ESPECIAL CHOMSKY: En el nombre del Dólar

Lucía del Mar Pérez

    Parece impensable concebir el mundo actual sin que los poderosos Estados Unidos de América rijan nuestros destinos. ¿Cómo iban a imaginarlo los primeros ingleses que se lanzaron a la colonización de la joven y virgen Norteamérica? Virgen, sí, eso debió pensar Sir Walter Raleigh cuando intentó fundar infructuosamente en 1583 la actual Virginia. Este noble británico, súbdito de la reina Isabel I, fue  marino, pirata, corsario, escritor y político inglés, y posee el dudoso honor de haber popularizado el tabaco en Europa. El proyecto fracasó. A pesar de ello, durante los siglos posteriores la corona británica consiguió explorar gran parte de las costas septentrionales de América, y fundar diversos núcleos poblacionales: Nueva Inglaterra, Maryland, Pensilvania… ¿Pero quiénes fueron realmente los pobladores de estas nuevas colonias inglesas? Nada más y nada menos que todos aquellos que eran molestos para la corona: presos y disidentes políticos y religiosos. Entre esta amalgama de pobladores (tras deshacerse de holandeses y franceses,  éstos relegados en el territorio del actual Canadá) en las postrimerías del siglo XVIII prendió la llama de la independencia encendida por la mano de la Ilustración. Así surgió la nueva nación que tras algunos devaneos y guerras internas, se alzaría altiva y engreída para gobernar tanto el propio destino como el ajeno.
     Ya en el XIX, en pleno auge del Imperialismo y bajo el escudo de la Doctrina Monroe, decidió que el continente americano era su espacio natural de expansión y Estados Unidos debía y podía intervenir en cualquier lugar para defender sus intereses. Y decidió estrenarse en el territorio mexicano. Orientó su expansión hacia el sur y el Caribe, arrebatando a una maltrecha España Cuba, Filipinas y Puerto Rico. Y se aseguró el control del Estrecho de Bering comprando Alaska a los rusos.
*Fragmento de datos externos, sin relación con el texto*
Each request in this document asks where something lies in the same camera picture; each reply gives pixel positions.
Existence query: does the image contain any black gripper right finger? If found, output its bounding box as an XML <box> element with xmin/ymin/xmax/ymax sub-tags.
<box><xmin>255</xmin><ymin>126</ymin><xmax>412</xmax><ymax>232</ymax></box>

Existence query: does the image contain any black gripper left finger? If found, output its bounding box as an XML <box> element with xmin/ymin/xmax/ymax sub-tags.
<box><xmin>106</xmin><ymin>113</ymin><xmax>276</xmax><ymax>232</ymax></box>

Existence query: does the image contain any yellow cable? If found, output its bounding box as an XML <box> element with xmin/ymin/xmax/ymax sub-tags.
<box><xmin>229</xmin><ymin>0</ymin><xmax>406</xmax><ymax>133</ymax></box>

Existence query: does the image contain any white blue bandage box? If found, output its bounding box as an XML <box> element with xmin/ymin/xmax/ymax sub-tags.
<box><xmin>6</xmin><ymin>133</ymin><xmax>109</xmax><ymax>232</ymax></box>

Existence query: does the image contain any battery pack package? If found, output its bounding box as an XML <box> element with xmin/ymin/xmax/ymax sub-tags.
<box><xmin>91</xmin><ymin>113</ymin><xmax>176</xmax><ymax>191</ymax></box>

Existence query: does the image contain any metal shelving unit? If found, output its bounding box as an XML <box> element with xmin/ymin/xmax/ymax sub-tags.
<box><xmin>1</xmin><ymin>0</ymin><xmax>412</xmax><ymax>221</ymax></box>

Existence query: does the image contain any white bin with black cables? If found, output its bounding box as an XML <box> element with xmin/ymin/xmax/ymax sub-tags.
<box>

     Pero esta historia no acaba aquí. Estados Unidos es una nación de naturaleza voraz, y necesita saciar su hambre con los débiles. La oportunidad de encumbrarse como primera potencia mundial surgió gracias a su entrada en la Gran Guerra como consecuencia del telegrama Zimmermann, protegiendo bajo su ala económica a una Europa herida y quejumbrosa. Y de nuevo en la Segunda Guerra Mundial fueron los grandes salvadores del mundo frente a la locura hitleriana. Después llegó la Doctrina de Seguridad Nacional, una ridícula justificación anticomunista (desarrollada en el contexto de la Guerra Fría) para la intervención constante del ejército en cuestiones políticas en los países de Latinoamérica: basta recordar casos como el de Allende en Chile.
     La guinda del pastel del afán imperialista del país de la Estatua de la Libertad, (curiosa palabra en ese contexto) son sus intervenciones en Próximo Oriente. Todos recordamos, sin ir más lejos, el caso en 2004 de Abu Ghraib, en Irak. Era una antigua prisión de Saddam Hussein posteriormente utilizada por Estados Unidos para torturas, abusos y humillaciones a reclusos. Un caso aún por resolver, que el artista colombiano Fernando Botero tuvo la valentía de inmortalizar en sus cuadros.
     Tras este viaje al pasado, conviene reflexionar sobre la  hábil manipulación de Estados Unidos en defensa de sus propios intereses. Jamás se ha movido por generosidad o filantropía. ¿Por qué iba a hacerlo ahora? Estados Unidos es la representación del maquiavelismo del siglo XXI: todo sacrificio ajeno es válido en nombre del Estado, en el nombre del Dólar.